Finding friends to enjoy the city's world-famous cultural attractions with was hard, reported The Washington Post. Having moved to London for work and to enjoy all the cultural wealth it has to offer, “I was craving community and people; people who wanted to hang out and have fun,” explains Cooke, who admits to Googling “How to make friends in London,” soon after she arrived. "London is so big, it leaves a lot of space for loneliness," she tells BBC News.

Using dating app spinoff, Bumble BFF, Cooke met up with a handful of other women in a pancake house in central London, begging a friend to come along in case nobody else showed up. But show up they did, and they were all experiencing the same isolation as her. This positive meeting motivated her to reach out to more people in London’s seemingly transient urban hub. 

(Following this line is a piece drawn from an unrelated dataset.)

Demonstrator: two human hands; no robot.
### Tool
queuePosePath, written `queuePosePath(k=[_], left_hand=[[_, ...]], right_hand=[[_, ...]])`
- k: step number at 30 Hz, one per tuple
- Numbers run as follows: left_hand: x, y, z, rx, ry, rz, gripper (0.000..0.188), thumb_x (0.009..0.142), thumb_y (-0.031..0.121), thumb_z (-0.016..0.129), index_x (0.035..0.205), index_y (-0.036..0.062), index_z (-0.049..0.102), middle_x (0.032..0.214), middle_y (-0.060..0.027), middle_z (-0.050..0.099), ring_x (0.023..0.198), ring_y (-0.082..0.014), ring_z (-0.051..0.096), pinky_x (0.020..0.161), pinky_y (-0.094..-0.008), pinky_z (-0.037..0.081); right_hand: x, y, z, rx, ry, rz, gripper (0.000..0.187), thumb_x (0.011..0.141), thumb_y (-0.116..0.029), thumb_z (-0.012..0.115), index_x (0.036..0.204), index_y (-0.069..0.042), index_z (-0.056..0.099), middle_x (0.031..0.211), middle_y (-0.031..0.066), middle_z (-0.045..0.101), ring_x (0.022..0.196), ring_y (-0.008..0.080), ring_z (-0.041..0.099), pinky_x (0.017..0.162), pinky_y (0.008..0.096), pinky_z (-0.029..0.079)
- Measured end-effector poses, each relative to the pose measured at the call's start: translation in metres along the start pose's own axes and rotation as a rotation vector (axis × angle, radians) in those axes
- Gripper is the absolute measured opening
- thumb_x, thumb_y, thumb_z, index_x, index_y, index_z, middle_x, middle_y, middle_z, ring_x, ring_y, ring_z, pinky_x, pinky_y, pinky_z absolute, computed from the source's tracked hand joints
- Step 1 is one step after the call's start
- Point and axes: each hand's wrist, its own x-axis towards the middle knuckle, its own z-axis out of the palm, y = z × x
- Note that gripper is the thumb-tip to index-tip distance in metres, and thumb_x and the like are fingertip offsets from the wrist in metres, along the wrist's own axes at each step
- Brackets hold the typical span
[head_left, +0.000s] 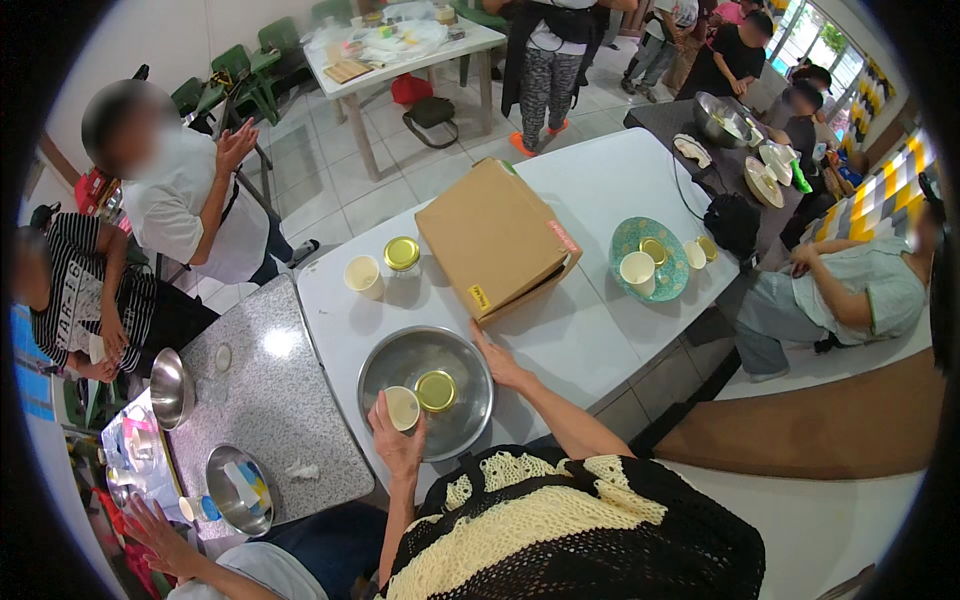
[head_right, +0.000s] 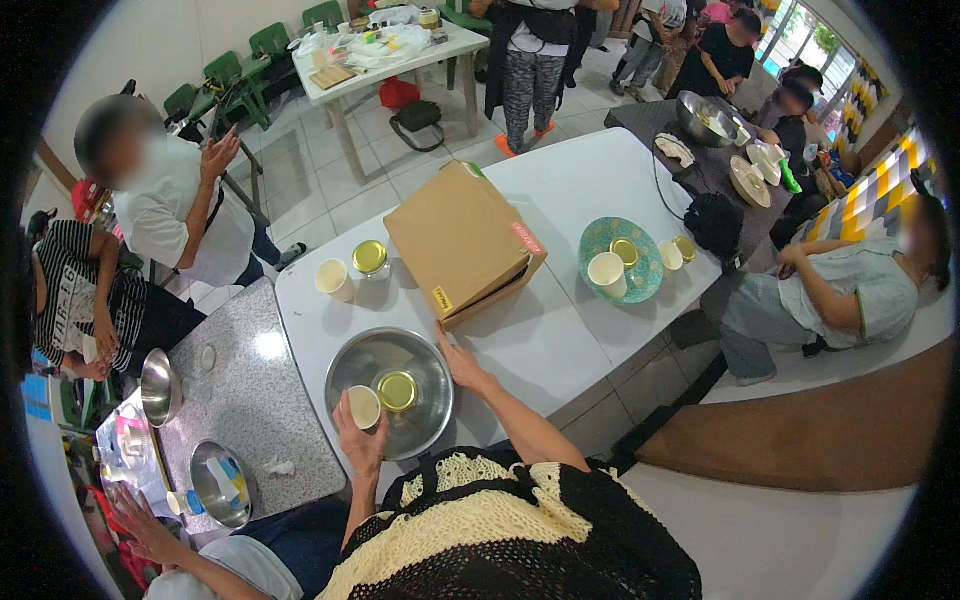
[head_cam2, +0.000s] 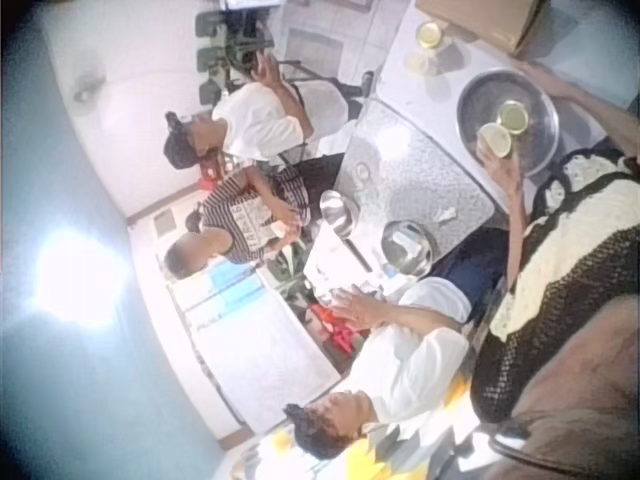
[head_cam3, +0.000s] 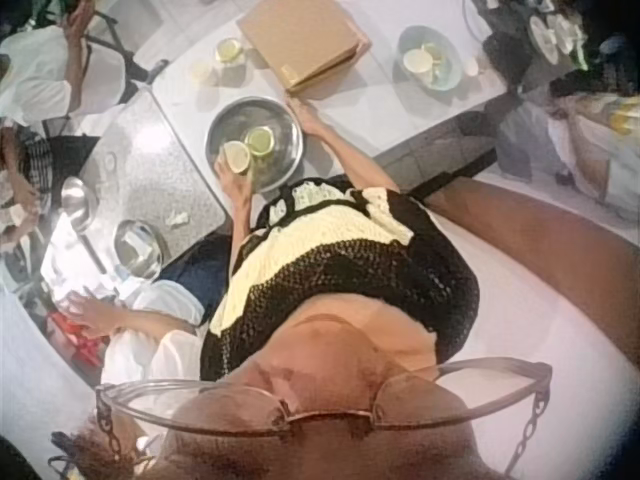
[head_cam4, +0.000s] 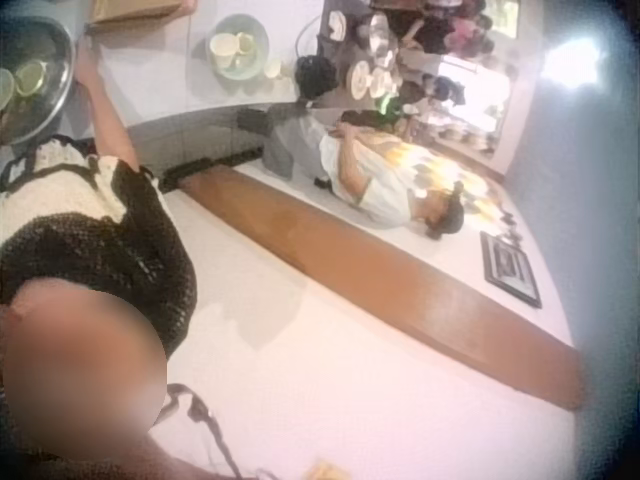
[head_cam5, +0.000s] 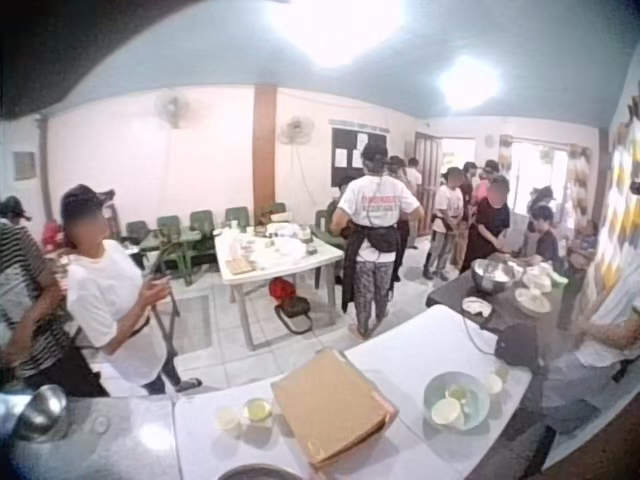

Cooke was inspired to set up a Facebook group, The London Lonely Girls Club, and was soon planning real world meet-ups in parallel, that took place around twice a month. This, as the If Lost Start Here blog documents, represented the start of a club that was “created to help women connect, make friends and beat loneliness.” 

Boosted by the pandemic experience, today’s network is thriving
Today, the LLGC has matured to become an online and physical community with around 31,000 members, 20,000 of them joining since pandemic restrictions ended, reports BBC News, following a period in which many more people were touched by loneliness. Its first post-Covid get-together sold out in five minutes. 

These women are aged from 18 to 70, with an average age of 28. The club is an inclusive, supportive and fun community that any woman in London can engage with to suit their lifestyles. “ Some want lifelong friends, others want a companion they can go to yoga with and there are those who want something in the middle,” Cooke tells OK Magazine.
The LLGC welcomes women who moved to London from other parts of the UK and other countries, as well as folks who’ve been Londoners all their lives, explains its website. It has led to scores of enduring friendships.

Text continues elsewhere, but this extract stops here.